Last week Bill and I went to Toronto to spend Christmas with our daughter Kate and her partner Jason. There was the usual mad rush to get projects finished, gifts purchased and wrapped, and cards written beforehand. We also wanted to make sure that Perry was all set up comfortably with a new bed and plenty of food as our neighbor would be coming in to feed him.
When everything was done and we were finally on the plane, I had a sudden urge, being away from my usual surroundings, to write down some thoughts. There was a little notebook in my purse and, in it, I wrote continuously, for more than a hour, about the things that had happened during this tumultuous year. I spilled out my feelings about my friend Ann's death, my grieving process, battles with my brother, the death of my aunt, my sister's decline, the loss of our little Rosie cat and sadness over Jason's mom's recent death. It felt like a cleansing ritual and when it was done I could feel a weight lifted from my shoulders. I also wrote about small successes, projects I had finished and friends I had connected with. Finally, I acknowledged all the blessings I have and promised myself to appreciate them more.
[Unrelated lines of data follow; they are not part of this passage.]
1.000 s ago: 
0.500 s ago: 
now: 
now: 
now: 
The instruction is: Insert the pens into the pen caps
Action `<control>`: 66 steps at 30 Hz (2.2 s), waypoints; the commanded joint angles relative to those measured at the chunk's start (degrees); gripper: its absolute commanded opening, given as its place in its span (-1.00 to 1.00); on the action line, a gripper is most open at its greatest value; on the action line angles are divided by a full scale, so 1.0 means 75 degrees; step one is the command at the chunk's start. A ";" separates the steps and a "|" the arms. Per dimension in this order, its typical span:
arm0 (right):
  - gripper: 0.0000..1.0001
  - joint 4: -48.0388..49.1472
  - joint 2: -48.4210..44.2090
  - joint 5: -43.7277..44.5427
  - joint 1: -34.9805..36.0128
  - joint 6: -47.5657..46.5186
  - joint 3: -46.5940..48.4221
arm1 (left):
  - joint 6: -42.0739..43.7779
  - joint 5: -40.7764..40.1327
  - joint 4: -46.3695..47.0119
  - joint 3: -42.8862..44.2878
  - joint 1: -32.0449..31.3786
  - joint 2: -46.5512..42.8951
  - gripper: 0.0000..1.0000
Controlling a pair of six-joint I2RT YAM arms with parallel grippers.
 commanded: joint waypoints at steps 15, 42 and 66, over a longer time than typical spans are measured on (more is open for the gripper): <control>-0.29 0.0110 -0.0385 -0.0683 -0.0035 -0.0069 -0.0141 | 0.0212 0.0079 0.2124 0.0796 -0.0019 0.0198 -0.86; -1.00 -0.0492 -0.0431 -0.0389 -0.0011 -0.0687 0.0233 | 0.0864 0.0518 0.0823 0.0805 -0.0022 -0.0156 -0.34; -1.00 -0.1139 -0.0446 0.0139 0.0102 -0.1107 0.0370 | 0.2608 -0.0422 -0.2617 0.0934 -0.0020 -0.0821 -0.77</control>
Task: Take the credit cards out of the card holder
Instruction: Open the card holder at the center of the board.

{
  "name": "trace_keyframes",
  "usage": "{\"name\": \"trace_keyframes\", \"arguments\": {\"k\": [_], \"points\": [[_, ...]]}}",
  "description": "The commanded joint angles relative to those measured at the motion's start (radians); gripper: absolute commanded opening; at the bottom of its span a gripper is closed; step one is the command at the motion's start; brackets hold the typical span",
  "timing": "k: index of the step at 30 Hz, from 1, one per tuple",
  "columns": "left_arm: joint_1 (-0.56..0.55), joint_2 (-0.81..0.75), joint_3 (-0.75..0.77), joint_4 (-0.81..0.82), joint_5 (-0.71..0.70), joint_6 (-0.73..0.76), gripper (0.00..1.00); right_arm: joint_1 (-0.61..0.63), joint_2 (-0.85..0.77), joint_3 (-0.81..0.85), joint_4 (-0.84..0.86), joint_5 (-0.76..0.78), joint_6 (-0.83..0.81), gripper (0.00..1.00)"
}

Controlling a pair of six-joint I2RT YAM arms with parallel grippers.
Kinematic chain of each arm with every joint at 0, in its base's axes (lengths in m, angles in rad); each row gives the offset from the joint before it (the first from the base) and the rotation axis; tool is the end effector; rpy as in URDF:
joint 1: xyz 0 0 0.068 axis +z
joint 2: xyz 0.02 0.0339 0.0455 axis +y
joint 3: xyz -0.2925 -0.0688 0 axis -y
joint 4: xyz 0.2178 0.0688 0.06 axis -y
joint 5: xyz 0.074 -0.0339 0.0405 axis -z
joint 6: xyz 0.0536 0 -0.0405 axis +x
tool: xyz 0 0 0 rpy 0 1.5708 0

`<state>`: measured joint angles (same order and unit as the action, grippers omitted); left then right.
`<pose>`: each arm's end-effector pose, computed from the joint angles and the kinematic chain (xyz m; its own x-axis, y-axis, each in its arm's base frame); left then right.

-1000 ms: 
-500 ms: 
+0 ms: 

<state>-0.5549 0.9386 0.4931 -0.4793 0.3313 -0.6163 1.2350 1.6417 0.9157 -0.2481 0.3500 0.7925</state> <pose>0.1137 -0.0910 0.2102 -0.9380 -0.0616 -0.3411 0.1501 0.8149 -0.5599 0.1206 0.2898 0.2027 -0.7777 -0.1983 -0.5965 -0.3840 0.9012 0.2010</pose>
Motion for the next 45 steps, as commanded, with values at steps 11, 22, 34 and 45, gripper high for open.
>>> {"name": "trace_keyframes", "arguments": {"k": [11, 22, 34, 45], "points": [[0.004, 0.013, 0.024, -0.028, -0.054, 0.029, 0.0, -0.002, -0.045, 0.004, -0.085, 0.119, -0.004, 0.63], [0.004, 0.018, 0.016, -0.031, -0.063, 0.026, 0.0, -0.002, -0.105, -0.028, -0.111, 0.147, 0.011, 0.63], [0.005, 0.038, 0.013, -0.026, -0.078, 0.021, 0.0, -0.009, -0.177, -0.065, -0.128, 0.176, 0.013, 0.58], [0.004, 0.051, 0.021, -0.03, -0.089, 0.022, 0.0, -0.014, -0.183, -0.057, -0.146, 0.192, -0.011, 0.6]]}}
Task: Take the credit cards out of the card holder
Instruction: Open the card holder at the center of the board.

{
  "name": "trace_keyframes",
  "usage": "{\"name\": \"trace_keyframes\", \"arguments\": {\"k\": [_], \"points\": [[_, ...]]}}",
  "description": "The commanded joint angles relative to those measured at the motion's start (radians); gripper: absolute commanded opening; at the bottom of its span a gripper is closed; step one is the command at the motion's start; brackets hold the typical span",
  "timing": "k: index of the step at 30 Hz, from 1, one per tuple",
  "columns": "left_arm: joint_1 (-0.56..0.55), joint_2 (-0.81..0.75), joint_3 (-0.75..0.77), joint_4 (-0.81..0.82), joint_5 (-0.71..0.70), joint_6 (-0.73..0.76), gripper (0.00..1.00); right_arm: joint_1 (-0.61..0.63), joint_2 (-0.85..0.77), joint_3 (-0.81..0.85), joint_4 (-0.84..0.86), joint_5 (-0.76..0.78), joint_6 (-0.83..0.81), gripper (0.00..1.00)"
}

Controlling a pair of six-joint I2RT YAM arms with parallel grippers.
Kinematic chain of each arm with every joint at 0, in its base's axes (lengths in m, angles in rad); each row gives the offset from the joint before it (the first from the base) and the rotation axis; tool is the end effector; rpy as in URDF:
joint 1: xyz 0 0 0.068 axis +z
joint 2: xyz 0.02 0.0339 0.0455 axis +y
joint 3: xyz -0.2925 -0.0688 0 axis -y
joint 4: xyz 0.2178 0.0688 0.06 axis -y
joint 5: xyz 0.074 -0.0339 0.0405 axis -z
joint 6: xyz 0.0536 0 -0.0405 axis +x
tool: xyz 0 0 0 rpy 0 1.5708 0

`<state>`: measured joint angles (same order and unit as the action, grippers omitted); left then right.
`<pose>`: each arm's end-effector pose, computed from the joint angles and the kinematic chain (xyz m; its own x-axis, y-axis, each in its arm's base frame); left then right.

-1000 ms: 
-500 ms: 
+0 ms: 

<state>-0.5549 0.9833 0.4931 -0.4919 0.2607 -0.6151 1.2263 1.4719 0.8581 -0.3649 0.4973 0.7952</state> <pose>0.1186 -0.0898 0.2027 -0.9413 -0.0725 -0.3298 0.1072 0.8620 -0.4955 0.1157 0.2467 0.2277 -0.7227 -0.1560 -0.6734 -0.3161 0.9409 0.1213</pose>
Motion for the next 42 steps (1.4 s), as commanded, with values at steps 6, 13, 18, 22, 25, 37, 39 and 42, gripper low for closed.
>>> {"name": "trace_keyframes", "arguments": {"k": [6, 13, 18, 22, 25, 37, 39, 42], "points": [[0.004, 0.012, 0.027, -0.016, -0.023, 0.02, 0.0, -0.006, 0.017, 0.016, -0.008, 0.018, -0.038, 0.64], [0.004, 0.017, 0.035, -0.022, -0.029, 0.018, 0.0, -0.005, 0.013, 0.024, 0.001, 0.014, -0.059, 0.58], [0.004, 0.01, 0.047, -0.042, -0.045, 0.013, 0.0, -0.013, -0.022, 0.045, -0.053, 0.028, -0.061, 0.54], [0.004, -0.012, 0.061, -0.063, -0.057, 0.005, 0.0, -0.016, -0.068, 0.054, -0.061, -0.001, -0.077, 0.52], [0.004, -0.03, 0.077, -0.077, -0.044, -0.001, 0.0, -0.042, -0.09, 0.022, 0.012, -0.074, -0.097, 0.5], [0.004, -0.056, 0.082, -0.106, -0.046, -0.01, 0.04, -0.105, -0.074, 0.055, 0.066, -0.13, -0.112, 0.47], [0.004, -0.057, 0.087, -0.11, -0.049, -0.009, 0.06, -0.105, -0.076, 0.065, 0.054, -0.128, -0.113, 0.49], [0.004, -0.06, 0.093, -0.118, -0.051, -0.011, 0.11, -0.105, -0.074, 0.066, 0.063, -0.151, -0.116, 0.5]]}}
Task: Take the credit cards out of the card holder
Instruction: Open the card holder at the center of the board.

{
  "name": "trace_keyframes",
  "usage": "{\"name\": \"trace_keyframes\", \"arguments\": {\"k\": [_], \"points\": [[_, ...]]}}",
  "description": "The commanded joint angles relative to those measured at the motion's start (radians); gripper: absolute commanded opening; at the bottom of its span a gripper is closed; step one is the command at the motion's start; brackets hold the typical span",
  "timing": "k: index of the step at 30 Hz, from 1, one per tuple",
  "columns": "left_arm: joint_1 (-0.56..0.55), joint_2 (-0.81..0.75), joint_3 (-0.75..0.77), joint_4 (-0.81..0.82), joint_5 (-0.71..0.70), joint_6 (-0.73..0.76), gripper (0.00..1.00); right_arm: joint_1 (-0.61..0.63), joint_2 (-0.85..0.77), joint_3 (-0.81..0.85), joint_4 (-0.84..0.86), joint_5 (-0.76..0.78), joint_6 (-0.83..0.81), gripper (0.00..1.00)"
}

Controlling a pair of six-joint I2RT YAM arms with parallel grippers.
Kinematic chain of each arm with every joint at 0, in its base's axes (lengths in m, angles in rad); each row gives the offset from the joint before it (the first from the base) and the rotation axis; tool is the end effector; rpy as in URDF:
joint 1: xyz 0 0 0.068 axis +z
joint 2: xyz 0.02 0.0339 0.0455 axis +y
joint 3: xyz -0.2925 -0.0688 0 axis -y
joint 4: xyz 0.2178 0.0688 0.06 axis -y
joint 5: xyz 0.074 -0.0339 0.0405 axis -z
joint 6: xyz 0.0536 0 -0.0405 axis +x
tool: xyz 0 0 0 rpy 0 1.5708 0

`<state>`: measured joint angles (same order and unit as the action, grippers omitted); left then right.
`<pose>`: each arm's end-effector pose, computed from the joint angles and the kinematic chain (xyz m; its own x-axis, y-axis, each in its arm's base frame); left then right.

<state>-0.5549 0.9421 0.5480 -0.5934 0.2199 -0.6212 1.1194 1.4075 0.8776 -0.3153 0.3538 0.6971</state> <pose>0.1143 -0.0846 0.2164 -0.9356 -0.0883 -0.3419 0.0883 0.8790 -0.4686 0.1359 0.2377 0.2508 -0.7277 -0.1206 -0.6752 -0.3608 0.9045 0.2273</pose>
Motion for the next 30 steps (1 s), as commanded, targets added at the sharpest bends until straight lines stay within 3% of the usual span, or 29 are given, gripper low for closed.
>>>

That done, we had a wonderful trip, walking around Toronto neighborhoods, eating dinner at a cozy diner and brunch at the Art Deco decorated Drake Hotel. Kate cooked a turkey dinner for us on Christmas day and we all went to see the new Star Wars movie on Boxing Day, followed by dinner at an atmospheric Italian restaurant! Best of all was spending time with our daughter and hearing about her plans for the future. She loves her job and her life in Canada. so we're happy that she is happy. That's all a parent can wish for.
I hope that whoever reads this has a very happy New Years Eve and much happiness in 2020.